Comparison of short- and long-term efficacy of three procedures in postoperative digestive tract ;reconstruction for upper gastric cancer
10.3760/cma.j.issn.1671-0274.2014.05.009
- VernacularTitle:近端胃癌根治术后三种消化道重建方式近期及远期疗效的比较
- Author:
Changqing ZENG
1
;
Liangxiang HUANG
;
Linhao CHEN
;
Haixiao HUANG
;
Yu ZHENG
;
Liangjie CHI
Author Information
1. 福建医科大学省立临床医学院 福建省立医院胃肠外科
- Keywords:
Stomach neoplasms,upper;
Total gastrectomy;
Proximal gastrectomy;
Digestive tract reconstruction;
Jejunal interposition
- From:
Chinese Journal of Gastrointestinal Surgery
2014;(5):444-448
- CountryChina
- Language:Chinese
-
Abstract:
Objective To compare the short-and long-term efficacy of three different procedures used for digestive tract reconstruction after radical gastrectomy for upper gastric cancer. Methods Clinical data of 191 patients with upper gastric cancer undergoing radical gastrectomy in the Fujian Provincial Hospital between January 2000 and December 2012 were analyzed retrospectively.

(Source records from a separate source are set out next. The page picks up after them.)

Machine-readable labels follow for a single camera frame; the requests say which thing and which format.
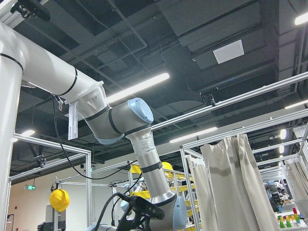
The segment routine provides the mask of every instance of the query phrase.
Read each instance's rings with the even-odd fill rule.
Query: dark ceiling
[[[30,18],[14,29],[93,79],[103,80],[107,95],[168,72],[169,80],[132,96],[150,105],[157,124],[207,106],[200,92],[210,88],[219,88],[213,94],[219,102],[307,71],[307,29],[294,25],[306,4],[302,0],[49,0],[44,6],[51,13],[50,22]],[[245,54],[218,64],[213,50],[240,39]],[[154,141],[160,145],[192,131],[263,115],[307,96],[303,81],[156,130]],[[64,143],[91,150],[95,162],[133,152],[127,139],[98,144],[84,121],[79,122],[79,138],[67,141],[67,113],[67,106],[57,111]],[[279,143],[270,137],[304,122],[306,118],[249,133],[251,146]],[[38,138],[57,141],[52,97],[39,88],[22,87],[16,132],[30,128]],[[295,150],[289,146],[285,154]],[[258,154],[257,161],[279,155],[277,150],[267,153]],[[33,157],[38,154],[48,160],[64,157],[51,148],[16,142],[11,175],[36,167]],[[182,169],[179,153],[162,159]]]

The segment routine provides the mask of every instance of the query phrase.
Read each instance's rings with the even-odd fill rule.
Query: ceiling vent
[[[244,54],[242,40],[230,43],[213,51],[218,64],[234,59]]]

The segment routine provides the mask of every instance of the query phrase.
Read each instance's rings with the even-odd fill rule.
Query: yellow helmet
[[[56,189],[51,193],[49,201],[54,209],[62,212],[66,210],[69,205],[69,196],[64,189]]]
[[[163,169],[173,170],[172,165],[169,164],[168,162],[162,162],[162,164],[163,164]]]

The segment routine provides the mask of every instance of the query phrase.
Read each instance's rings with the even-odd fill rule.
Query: curtain fold
[[[308,176],[299,157],[285,160],[285,167],[297,200],[308,200]]]
[[[216,213],[219,231],[279,231],[247,136],[206,144],[201,151],[205,166],[191,169],[204,228],[216,230],[209,221]]]

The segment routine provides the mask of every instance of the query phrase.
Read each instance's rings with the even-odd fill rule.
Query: exit sign
[[[25,190],[35,190],[35,186],[34,185],[25,185]]]

Surgical procedures were classified as total gastrectomy followed by Roux-en-Y esophagojejunostomy (TG-RY, n=123), proximal gastrectomy followed by esophagogastrostomy (PG-EG, n=40), and proximal gastrectomy followed by jejunal interposition (PG-JI, n=28). Clinicopathological characteristics, perioperative and long-term outcomes were compared among the three groups. Results The operative time was shorter (178 vs. 248 and 224 min, P<0.05), and the intraoperative blood loss was less(194 vs. 323 and 265 ml, P<0.05) in PG-EG group than those in TG-RY and PG-JI groups. Early postoperative complications and hospital stay were comparable(both P>0.05). With respect to gastrectomy-associated symptoms, reflux and heartburn were more frequent in PG-EG patients, while dumpling syndrome was more frequent after TG-RY. Postoperative weight loss was not significantly different among three procedures (P>0.05), however, hemoglobin and serum albumin levels were lower in TG-RY patients (both P<0.05). The 5-year survival rate was similar(P>0.05). Conclusions Surgeons need to choose the proper procedure according to tumor features and patient condition. PG-JI should be the first choice in terms of fewer complaints and better nutrition. TG-RY tends to be used for larger and more advanced tumors. PG-EG is the most minimally invasive procedure and thus may be suitable for older and high-risk patients.